Serbian television personality

Miroslav Đuričić (Serbian Cyrillic: Мирослав Ђуричић; born 13 March 1977), better known as Miki, is a Serbian television personality. Born and raised in the village of Kupinovo, he rose to prominence as a contestant on the first season of the reality television series Veliki brat in 2006. Đuričić later won the third celebrity season of the show in 2009.

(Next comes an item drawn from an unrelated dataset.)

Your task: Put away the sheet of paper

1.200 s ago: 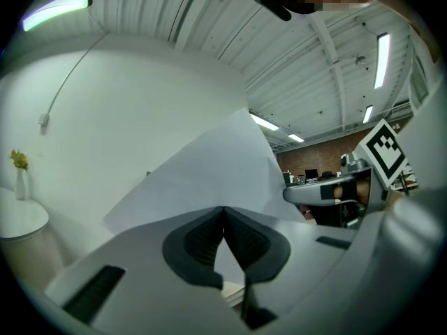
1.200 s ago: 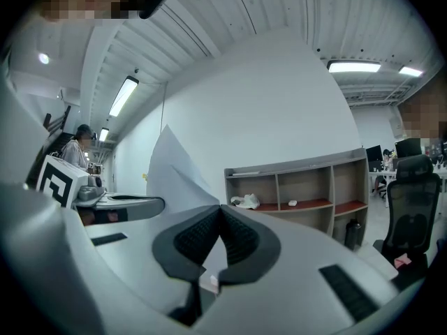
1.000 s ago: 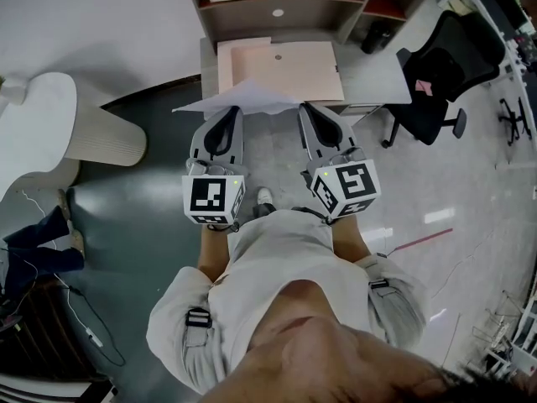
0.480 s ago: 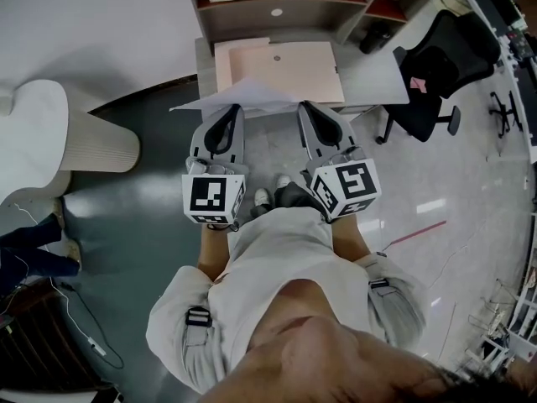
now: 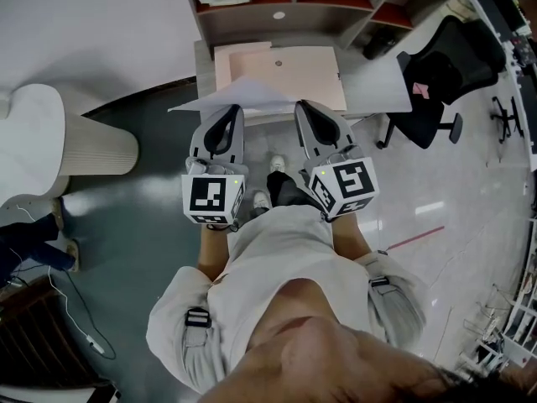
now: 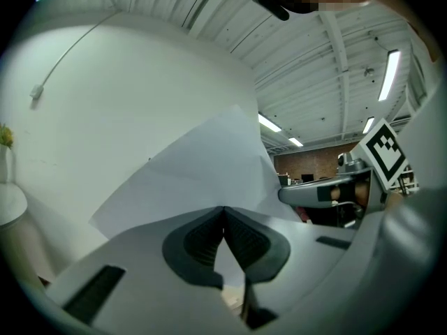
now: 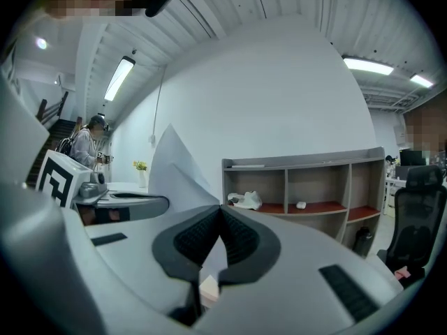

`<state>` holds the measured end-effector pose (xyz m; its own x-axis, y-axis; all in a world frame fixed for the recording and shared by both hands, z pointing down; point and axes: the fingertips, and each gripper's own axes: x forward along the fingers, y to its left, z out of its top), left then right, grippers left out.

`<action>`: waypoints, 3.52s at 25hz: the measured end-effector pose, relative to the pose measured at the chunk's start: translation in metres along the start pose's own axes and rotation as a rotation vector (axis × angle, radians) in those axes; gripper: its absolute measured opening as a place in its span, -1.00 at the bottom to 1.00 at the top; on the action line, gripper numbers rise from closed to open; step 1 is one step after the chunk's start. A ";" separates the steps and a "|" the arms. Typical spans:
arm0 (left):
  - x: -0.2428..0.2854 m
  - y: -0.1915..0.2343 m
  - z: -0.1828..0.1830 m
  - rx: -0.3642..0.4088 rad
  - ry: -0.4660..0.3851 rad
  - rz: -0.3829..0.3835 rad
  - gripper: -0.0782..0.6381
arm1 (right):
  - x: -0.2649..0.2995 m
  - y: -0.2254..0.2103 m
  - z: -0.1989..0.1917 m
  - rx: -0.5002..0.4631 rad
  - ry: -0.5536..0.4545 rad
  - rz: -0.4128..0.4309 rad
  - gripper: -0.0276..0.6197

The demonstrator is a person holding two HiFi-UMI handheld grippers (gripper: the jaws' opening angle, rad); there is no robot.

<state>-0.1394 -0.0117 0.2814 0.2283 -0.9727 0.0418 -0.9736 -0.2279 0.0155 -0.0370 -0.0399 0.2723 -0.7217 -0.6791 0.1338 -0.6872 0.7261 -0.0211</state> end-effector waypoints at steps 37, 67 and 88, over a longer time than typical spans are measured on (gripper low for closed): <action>0.202 0.034 -0.060 0.040 0.126 0.060 -0.73 | 0.154 -0.131 -0.054 0.099 0.120 0.195 -0.86; 0.262 0.060 -0.206 -0.126 0.297 -0.228 -0.73 | 0.210 -0.171 -0.220 0.261 0.420 -0.050 -0.86; 0.294 0.036 -0.257 -0.088 0.422 -0.244 -0.73 | 0.202 -0.232 -0.323 0.374 0.595 -0.118 -0.86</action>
<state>-0.1062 -0.2944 0.5506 0.4496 -0.7843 0.4274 -0.8914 -0.4244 0.1590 0.0037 -0.3109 0.6242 -0.5464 -0.4994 0.6723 -0.8172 0.4934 -0.2977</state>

Additionally, he has also participated on other reality shows like Farma (2013), Parovi (2015-2016) and Zadruga (2018-2022).

==Career in television==
In September 2006, Đuričić came to public attention by entering the first season of the Serbian spin-off of the Big Brother franchise. He ultimately voluntarily left the show on day 15. After his appearance, Đuričić has acquired substantial fame and a career in show business. In October 2006, he became the first man to be featured on the cover of the Playboy magazine in Serbia. Furthermore, Đuričić served as a presenter of his own call-in show on Radio B92 for seven months, appeared as a guest on the eminent political talk show Utisak nedelje and starred in TV commercials among other ventures. In late October 2007, he returned for the show's second season, but walked once again after his father, Mirko Đuričić, had entered the competition.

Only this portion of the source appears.